La vida de los otros es el título de una película alemana premiada en esta edición de la gala de los oscar. Es una película magnífica y recomendabilísima. Aborda el espinoso asunto de la infiltración del aparato del Estado de la antigua RDA -la de las tres mentiras pues no era ni R, ni D, ni A- en la vida cotidiana de los ciudadanos, o mejor, de los súbditos, mediante la tupida red de agentes y confidentes de la Stasi.
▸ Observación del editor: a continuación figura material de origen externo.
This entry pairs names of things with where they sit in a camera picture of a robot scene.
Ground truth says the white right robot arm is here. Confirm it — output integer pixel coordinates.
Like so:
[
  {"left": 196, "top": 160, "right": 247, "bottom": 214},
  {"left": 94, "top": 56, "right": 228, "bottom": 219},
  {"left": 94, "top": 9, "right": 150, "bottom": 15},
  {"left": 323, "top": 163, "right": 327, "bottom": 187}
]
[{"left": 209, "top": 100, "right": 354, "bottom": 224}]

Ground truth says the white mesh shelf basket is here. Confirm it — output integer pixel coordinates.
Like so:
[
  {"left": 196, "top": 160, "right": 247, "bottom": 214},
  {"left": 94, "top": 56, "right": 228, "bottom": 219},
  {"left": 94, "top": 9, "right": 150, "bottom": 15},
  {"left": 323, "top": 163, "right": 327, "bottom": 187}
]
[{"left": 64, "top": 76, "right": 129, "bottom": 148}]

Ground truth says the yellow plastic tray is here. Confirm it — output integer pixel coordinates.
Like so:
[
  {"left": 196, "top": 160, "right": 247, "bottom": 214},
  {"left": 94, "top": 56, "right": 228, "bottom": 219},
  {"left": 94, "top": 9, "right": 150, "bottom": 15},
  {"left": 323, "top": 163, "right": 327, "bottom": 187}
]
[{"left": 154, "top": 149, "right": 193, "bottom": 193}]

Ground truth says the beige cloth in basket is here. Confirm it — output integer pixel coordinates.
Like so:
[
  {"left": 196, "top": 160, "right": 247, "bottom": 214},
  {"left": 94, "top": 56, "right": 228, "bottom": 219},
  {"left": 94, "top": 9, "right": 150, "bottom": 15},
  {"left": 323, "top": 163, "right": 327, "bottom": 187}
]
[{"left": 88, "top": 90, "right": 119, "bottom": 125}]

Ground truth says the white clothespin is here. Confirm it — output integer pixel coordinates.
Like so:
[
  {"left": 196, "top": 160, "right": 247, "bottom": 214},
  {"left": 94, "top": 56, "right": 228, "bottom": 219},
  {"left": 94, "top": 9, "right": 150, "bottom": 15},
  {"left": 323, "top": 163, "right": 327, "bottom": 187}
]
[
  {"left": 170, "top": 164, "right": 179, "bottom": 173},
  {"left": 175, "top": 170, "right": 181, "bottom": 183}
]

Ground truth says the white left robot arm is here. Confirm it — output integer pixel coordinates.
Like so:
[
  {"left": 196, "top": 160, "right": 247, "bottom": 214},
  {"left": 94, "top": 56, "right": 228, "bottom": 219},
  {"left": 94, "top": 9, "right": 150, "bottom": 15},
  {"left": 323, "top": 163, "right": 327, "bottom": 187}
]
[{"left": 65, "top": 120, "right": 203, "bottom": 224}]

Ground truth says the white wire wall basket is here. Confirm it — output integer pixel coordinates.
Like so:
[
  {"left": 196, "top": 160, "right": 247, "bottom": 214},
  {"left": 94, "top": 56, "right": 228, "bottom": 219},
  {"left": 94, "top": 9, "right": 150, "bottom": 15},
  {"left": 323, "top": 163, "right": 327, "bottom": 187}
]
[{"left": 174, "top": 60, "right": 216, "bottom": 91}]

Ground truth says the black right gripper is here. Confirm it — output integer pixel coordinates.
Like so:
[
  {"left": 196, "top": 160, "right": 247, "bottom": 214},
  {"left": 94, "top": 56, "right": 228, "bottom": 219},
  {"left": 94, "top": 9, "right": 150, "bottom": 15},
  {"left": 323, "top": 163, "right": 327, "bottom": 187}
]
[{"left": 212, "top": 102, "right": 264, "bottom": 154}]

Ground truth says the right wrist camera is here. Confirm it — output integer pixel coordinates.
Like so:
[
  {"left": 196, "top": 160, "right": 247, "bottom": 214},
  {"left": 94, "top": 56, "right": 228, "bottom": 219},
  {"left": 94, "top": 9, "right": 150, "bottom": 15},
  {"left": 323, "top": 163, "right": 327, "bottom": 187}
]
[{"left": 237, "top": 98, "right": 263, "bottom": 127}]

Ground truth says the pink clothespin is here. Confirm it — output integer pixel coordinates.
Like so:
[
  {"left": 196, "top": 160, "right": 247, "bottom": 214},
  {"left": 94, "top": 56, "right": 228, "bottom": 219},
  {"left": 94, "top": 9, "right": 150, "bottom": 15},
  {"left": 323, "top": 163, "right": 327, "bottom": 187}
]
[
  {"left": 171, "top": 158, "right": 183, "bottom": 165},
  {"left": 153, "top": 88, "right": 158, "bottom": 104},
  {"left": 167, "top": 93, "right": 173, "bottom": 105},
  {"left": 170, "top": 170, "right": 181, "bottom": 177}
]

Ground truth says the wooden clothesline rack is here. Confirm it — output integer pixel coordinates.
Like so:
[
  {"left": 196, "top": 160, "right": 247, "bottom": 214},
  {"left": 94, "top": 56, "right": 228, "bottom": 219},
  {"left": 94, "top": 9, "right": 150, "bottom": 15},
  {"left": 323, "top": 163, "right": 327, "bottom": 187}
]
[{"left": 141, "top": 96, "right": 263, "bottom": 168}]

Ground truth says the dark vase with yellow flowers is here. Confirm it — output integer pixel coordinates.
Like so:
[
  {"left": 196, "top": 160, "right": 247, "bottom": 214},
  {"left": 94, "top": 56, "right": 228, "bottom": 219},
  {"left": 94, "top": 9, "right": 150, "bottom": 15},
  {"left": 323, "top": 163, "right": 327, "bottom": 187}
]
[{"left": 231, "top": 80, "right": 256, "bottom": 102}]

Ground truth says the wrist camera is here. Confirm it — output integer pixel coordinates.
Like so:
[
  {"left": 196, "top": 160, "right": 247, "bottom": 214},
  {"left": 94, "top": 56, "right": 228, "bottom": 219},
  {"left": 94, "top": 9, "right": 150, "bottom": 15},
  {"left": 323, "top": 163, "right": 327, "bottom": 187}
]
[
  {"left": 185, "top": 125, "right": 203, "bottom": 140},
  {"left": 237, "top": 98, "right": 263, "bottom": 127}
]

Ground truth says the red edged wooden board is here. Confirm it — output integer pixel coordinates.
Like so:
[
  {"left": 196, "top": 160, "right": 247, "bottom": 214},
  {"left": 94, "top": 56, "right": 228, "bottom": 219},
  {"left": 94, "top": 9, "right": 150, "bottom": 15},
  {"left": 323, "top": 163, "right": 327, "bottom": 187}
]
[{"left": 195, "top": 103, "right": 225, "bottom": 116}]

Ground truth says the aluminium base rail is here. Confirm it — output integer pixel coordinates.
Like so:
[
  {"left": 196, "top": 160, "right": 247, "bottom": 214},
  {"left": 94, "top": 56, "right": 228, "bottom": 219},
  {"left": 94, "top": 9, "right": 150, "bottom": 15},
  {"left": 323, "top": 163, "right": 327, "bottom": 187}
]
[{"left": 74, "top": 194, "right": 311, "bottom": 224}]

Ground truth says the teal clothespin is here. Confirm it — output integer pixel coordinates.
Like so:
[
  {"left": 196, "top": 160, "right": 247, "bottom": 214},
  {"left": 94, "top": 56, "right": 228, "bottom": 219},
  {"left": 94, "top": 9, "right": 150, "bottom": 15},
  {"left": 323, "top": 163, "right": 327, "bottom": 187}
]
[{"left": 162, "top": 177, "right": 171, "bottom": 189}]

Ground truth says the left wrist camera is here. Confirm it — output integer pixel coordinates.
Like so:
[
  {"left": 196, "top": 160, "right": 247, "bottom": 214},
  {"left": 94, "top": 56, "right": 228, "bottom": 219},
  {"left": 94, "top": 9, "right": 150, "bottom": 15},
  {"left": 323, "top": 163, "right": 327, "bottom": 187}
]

El espectador abandona la sala preguntándose ¿Cómo sería la vida bajo la asfixiante tutela de un régimen como ése, sometido a la estrecha vigilancia de una suerte de ubicuo Gran Hermano orwelliano, una superconciencia en permanente estado de alerta y cuyos tentáculos alcanzan todos los rincones? La respuesta se impone: sería una vida mezquina, carcomida por la ansiedad, el engaño, la simulación y la desconfianza. Con todo, siempre deseamos vivir, nos aferramos a la vida incluso en las condiciones más adversas y también en aquellas situaciones de libertad restringida hasta extremos inconcebibles, tal y como sucede a los personajes de esta historia.
La película es sobria y contenida a pesar del horror que inspira. El protagonista es un agente de la Stasi. Tiene una misión a cumplir: no dejar ni a sol ni a sombra a una pareja de amantes y estar al corriente de cada uno de sus actos en la intimidad de su domicilio, y no por ser sospechosos de nada -gozan hasta entonces del favor del régimen- sino por si pudieran llegar a serlo. La excusa del operativo no es otra que la pasión que la chica, una prestigiosa actriz, despierta en un ministro que pretende enseñarle en un vis à vis las bondades sin cuento del socialismo.
Ni un detalle escapa al celoso agente que lleva una vida gris, triste, solitaria. Pero se produce una creciente empatía y poco a poco se decanta por sus víctimas y por esos ámbitos de libertad por los que pugnan en medio de un entorno hostil. Las observa desde su escondrijo con las lentes de aumento de un mirmicólogo que huronea en las galerías subterráneas de un hormiguero. Y todo eso sin una sola bofetada, sin una sola secuencia de violencia explícita.
No obstante, como cada cual percibe las cosas con arreglo a sus circunstancias y procura encajar esos datos en las retículas más o menos espaciosas y flexibles de su cosmovisión, no puede por menos que establecer ciertos paralelismos, acaso forzados, pero inevitables, entre lo que ve y lo que vive. Y hay ciertas analogías, a pesar de la distancia existente entre la situación descrita por la cinta y la realidad vivida por el espectador. Por un lado tiene ante sí un sistema político que ejerce su dominio sobre el común de los mortales, sometidos a unas estrictas reglas de obligado cumplimiento y de las que no pueden apartarse del guión bajo amenaza de caer en el ostracismo y ser confinados a la periferia del sistema. ¿Les suena?
Los protagonistas son gente de teatro. Viven horas felices, horas de éxito, pero para disfrutar del triunfo hay que pagar un peaje. Cuando despiertan las conciencias y se activa el mecanismo de la rebeldía surge un conflicto que habrá de enfrentarles con el poder… que decide en todo momento quién representa obras, quién las dirige y quién las interpreta, además de recomendar formato y contenido con arreglo a los gustos y preferencias de la jerarquía dominante. Si no obedecen a los comisarios que pululan entre bastidores se acabaron al unísono aplausos y dramaturgia. Así son las cosas. ¿No les resulta familiar esa cantinela?
Es cierto que aquí no se precisan micrófonos -el cableado de un apartamento entero- ni confidentes rebuscando entre los desperdicios para dar con la prueba acusatoria, pero los mecanismos sancionadores los conocemos todos. La detención por deslealtad al régimen equivale en nuestro contexto a la no concesión de la subvención de turno. Apuntadores los hay en ambos escenarios y tienen la sartén por el mango. Y si no te gusta el guión te suicidas. Si ven la película sabrán por qué.